#### Instructions for the task:
When you repeat the entries, reproduce each line exactly and omit every picture.

[Saved entries]

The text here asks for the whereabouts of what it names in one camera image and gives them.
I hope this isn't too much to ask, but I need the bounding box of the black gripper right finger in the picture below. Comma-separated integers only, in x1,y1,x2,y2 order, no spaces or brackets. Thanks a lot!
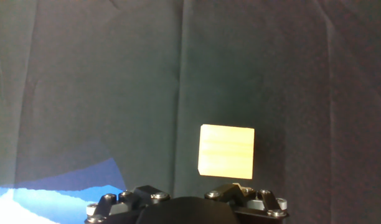
204,183,288,224

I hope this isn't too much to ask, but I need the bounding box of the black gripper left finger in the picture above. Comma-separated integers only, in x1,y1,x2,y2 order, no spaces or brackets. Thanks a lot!
84,185,172,224

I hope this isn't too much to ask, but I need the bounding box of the small wooden block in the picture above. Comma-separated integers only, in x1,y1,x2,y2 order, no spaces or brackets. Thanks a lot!
197,124,255,180

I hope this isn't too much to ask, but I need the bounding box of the black cloth with blue print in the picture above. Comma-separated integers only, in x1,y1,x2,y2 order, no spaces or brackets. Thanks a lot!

#### Answer for the task:
The text here asks for the whereabouts of what it names in one camera image and gives them.
I hope this isn't too much to ask, but I need the bounding box of the black gripper right finger in the picture below. Comma-separated integers only, in x1,y1,x2,y2 order, no spaces or brackets. Thanks a lot!
204,183,288,224

I hope this isn't too much to ask, but I need the bounding box of the black gripper left finger in the picture above. Comma-separated integers only, in x1,y1,x2,y2 order, no spaces or brackets. Thanks a lot!
84,185,172,224

I hope this isn't too much to ask, but I need the bounding box of the small wooden block in the picture above. Comma-separated integers only, in x1,y1,x2,y2 order, no spaces or brackets. Thanks a lot!
197,124,255,180

I hope this isn't too much to ask, but I need the bounding box of the black cloth with blue print in the picture above. Comma-separated integers only, in x1,y1,x2,y2 order, no spaces or brackets. Thanks a lot!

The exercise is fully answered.